A curious picture of military undiscipline—of egregious cowardice on the one hand, and fortunate audacity on the other. It is evident that the Doniphan mode of carrying on the war—consulting the men's pleasure, with officers drunk before the enemy, and privates giving the word of command—however successful it may prove against the wretched Mexicans, or in mountain and guerilla warfare, would never answer in the open field against a regular and skilfully commanded army. The question, then, follows,—How far could these staunch and gallant American riflemen be trained to the strict discipline and military exercises and manœuvres essential to the efficiency of large bodies of troops, without impairing the very qualities, the feelings of independent action and self-reliance, which render them so valuable as irregular warriors?
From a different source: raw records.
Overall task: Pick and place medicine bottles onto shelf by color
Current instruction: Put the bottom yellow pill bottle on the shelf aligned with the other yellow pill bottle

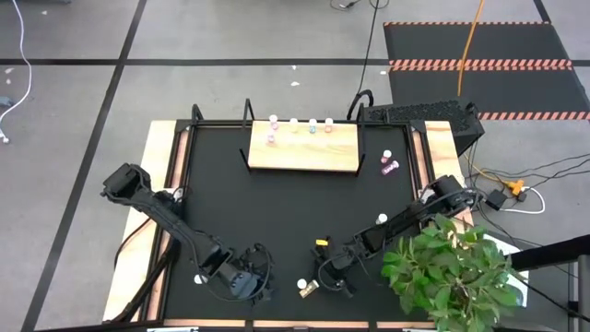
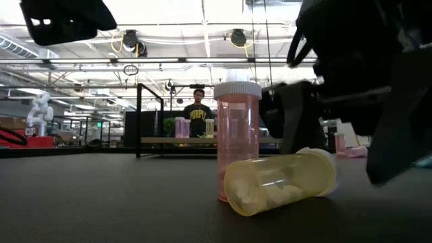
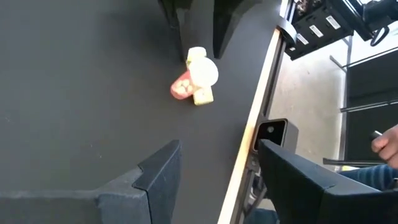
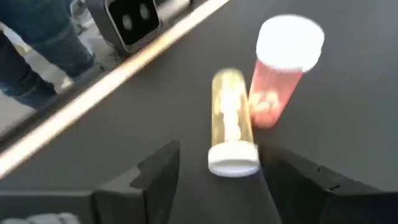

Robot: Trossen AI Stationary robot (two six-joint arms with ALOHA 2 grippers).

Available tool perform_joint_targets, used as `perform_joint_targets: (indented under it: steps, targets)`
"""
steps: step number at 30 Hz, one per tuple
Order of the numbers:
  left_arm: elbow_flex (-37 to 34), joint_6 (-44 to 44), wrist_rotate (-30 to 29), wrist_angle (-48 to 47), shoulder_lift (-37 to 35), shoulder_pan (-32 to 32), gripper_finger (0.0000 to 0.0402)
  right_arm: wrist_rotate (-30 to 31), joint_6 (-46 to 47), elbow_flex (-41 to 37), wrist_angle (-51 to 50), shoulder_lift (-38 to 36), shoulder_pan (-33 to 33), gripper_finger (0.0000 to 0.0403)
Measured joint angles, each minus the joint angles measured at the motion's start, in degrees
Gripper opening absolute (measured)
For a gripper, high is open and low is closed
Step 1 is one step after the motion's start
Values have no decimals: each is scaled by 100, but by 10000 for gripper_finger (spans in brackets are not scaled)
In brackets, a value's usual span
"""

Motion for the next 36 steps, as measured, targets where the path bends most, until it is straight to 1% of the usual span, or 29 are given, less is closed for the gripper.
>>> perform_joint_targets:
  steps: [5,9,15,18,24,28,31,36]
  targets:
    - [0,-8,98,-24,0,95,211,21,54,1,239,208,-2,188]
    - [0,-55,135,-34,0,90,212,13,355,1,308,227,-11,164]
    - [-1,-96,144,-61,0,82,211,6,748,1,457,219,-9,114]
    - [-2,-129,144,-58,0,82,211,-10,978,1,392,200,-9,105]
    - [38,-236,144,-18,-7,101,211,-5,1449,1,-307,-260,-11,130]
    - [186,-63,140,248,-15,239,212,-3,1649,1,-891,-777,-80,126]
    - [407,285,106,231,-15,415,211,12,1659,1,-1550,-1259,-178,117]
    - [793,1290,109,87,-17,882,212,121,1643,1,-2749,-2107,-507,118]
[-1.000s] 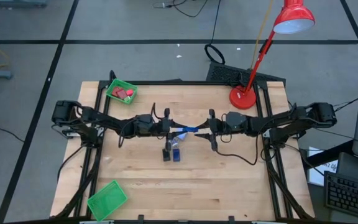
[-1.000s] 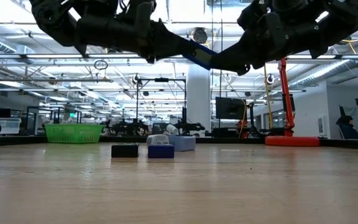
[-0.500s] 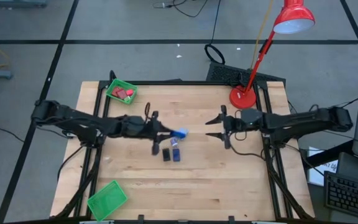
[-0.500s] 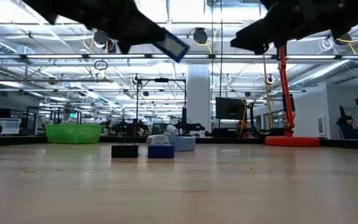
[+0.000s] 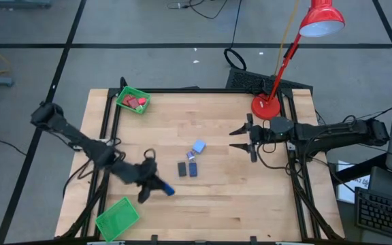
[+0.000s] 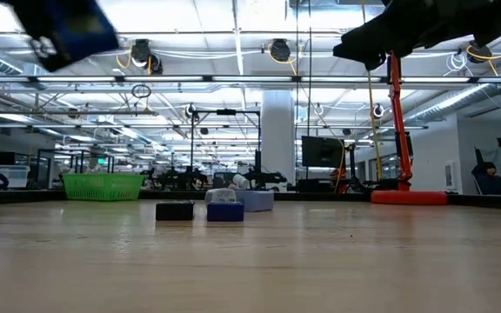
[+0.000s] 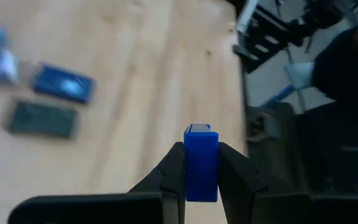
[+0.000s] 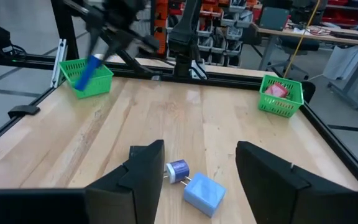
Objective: Pick & Place Office items
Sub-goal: Put the light blue digital timer into the bottom green basket
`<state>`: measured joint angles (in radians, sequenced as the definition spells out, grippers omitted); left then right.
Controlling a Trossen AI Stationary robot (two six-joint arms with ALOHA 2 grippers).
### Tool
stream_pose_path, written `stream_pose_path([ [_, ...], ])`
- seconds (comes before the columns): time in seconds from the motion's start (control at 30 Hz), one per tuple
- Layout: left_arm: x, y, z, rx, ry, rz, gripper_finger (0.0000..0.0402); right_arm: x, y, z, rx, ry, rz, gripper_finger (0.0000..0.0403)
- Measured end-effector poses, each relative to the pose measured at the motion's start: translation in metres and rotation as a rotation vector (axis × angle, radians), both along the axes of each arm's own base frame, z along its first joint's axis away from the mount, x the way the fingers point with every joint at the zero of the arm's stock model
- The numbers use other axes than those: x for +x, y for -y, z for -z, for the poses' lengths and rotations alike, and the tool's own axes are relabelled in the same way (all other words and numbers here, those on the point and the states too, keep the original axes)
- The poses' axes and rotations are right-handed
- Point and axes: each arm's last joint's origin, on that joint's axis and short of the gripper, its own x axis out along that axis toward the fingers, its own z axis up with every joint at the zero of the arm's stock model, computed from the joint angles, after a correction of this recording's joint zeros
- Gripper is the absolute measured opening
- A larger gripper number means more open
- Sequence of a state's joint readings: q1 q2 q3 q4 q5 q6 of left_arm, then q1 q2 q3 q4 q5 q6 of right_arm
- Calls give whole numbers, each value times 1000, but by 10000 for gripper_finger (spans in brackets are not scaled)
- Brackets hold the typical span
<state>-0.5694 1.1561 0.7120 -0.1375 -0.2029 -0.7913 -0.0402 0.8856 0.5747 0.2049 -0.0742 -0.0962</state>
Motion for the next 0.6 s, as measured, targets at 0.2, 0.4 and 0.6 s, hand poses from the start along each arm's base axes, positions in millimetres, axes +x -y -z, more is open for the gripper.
stream_pose_path([
  [0.2,-37,39,5,-58,-38,-77,63,-1,0,-1,-17,9,0,185],
  [0.4,-82,66,7,-107,27,-191,60,-2,0,-3,-22,22,-1,184],
  [0.6,-114,79,9,-222,5,-209,60,-2,0,-3,-48,23,-5,181],
])
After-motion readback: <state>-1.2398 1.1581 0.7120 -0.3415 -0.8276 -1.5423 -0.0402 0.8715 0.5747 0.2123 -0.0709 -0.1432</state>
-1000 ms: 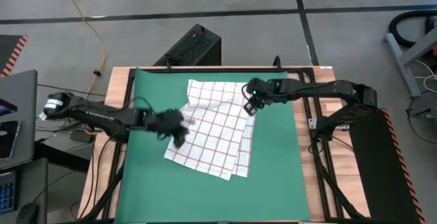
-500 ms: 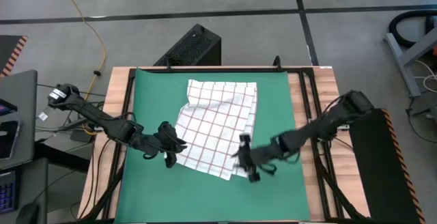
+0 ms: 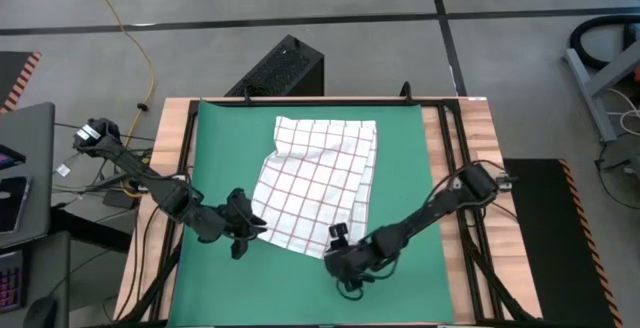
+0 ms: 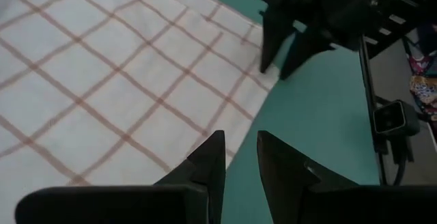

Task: Roll towel
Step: Roll the white stripe towel

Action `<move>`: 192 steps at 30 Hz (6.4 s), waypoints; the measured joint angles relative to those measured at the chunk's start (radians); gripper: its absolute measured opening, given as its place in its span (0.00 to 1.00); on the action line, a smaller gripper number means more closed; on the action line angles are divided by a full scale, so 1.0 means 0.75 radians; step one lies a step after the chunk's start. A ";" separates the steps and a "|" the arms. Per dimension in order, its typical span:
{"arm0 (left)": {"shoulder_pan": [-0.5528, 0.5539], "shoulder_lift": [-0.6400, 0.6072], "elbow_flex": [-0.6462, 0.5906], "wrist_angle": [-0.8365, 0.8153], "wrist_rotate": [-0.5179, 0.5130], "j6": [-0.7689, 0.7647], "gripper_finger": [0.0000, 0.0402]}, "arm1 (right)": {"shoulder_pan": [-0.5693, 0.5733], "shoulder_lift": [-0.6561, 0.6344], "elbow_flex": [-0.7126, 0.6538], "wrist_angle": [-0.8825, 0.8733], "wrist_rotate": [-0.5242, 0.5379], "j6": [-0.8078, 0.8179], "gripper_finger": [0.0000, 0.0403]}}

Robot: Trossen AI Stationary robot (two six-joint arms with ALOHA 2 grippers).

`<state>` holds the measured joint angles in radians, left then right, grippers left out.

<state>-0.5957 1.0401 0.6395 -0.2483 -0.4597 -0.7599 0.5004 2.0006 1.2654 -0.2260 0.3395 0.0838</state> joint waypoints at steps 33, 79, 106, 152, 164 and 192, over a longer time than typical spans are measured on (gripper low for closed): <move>-0.078 0.000 0.000 -0.046 -0.021 -0.087 0.18 | 0.047 0.055 0.351 -0.332 -0.016 0.052 0.38; -0.231 0.081 -0.001 -0.108 -0.014 -0.144 0.10 | -0.046 0.179 0.619 -0.587 0.080 0.063 0.02; -0.354 0.559 -0.010 -0.256 -0.349 -0.616 0.00 | -0.200 0.168 1.139 -1.047 0.494 0.142 0.02; -0.354 0.558 -0.083 -0.375 -0.171 -0.703 0.00 | 0.109 0.179 0.710 -1.175 0.210 0.565 0.02; -0.354 0.558 -0.083 -0.374 -0.164 -0.713 0.00 | 0.119 0.178 0.611 -1.053 0.100 0.574 0.06; -0.354 0.558 -0.083 -0.374 -0.165 -0.719 0.00 | 0.136 0.178 0.611 -1.050 -0.003 0.576 0.32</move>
<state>-0.8613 1.4586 0.5774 -0.5289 -0.5831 -1.2991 0.6022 2.1342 1.7233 -1.0133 0.3374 0.5156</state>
This inquiry, however, is not worth pursuing; for we suppose there is little chance of Uncle Sam meddling in European quarrels, and sincerely trust he will so curb his annexing mania as to avoid all risk of European armaments encountering him in his own hemisphere. Touching these Missourian volunteers, however, Mr Parkman's account of their appearance, and of his interview with them, is most graphic and characteristic. One forenoon he and his companion, Mr Shaw, turned aside to the river bank, half-a-mile from the trail, to get water and rest. They put up a kind of awning, and whilst seated under it upon their buffalo robes, and smoking, they saw a dark body of horsemen approaching.